## What you have to do
All of the data, from the first line to the last, should be reproduced without alteration.

[Source data]
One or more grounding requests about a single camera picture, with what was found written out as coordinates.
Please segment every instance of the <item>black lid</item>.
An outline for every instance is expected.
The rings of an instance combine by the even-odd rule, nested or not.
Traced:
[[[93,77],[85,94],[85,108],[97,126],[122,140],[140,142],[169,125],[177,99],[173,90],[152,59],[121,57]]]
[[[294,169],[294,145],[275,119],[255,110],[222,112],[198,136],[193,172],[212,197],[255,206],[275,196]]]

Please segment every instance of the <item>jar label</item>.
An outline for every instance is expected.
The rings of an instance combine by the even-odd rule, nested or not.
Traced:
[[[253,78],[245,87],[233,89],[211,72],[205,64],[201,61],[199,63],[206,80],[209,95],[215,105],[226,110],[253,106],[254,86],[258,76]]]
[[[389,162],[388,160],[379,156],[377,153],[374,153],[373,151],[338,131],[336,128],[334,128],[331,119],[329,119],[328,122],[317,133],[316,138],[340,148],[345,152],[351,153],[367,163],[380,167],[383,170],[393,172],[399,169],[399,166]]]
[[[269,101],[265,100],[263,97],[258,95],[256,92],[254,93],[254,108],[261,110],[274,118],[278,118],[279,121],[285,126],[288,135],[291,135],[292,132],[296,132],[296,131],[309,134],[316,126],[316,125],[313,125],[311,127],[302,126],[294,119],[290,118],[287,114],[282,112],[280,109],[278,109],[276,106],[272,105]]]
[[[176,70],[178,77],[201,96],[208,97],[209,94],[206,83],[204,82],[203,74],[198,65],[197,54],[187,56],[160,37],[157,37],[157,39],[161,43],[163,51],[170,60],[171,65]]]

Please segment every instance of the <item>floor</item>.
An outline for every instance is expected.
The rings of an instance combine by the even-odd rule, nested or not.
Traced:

## Solution below
One or more grounding requests about a single camera picture, with what was found written out as coordinates.
Please segment every instance of the <item>black lid</item>.
An outline for every instance is expected.
The rings of an instance combine by the even-odd rule, nested or not.
Traced:
[[[93,77],[85,94],[85,108],[97,126],[122,140],[140,142],[169,125],[177,99],[173,90],[152,59],[121,57]]]
[[[294,169],[294,145],[275,119],[255,110],[222,112],[198,136],[193,172],[212,197],[255,206],[275,196]]]

Please segment every instance of the <item>jar label</item>.
An outline for every instance is expected.
The rings of an instance combine by the even-odd rule, nested or not.
Traced:
[[[253,78],[245,87],[233,89],[211,72],[205,64],[201,61],[199,63],[206,80],[209,95],[215,105],[226,110],[253,106],[254,86],[258,76]]]
[[[389,162],[388,160],[379,156],[377,153],[374,153],[373,151],[338,131],[336,128],[334,128],[331,119],[329,119],[328,122],[317,133],[316,138],[340,148],[345,152],[351,153],[367,163],[380,167],[383,170],[393,172],[399,169],[399,166]]]
[[[269,101],[265,100],[263,97],[258,95],[256,92],[254,93],[254,108],[261,110],[274,118],[278,118],[279,121],[285,126],[288,135],[291,135],[292,132],[296,132],[296,131],[309,134],[316,126],[316,125],[313,125],[311,127],[302,126],[294,119],[290,118],[287,114],[282,112],[280,109],[278,109],[276,106],[272,105]]]
[[[176,70],[178,77],[201,96],[208,97],[209,94],[206,83],[204,82],[203,74],[198,65],[197,54],[187,56],[160,37],[157,37],[157,39],[161,43],[163,51],[170,60],[171,65]]]

Please segment every instance of the <item>floor</item>.
An outline for every instance is expected.
The rings of an instance combine by the even-odd rule, nested or not.
Traced:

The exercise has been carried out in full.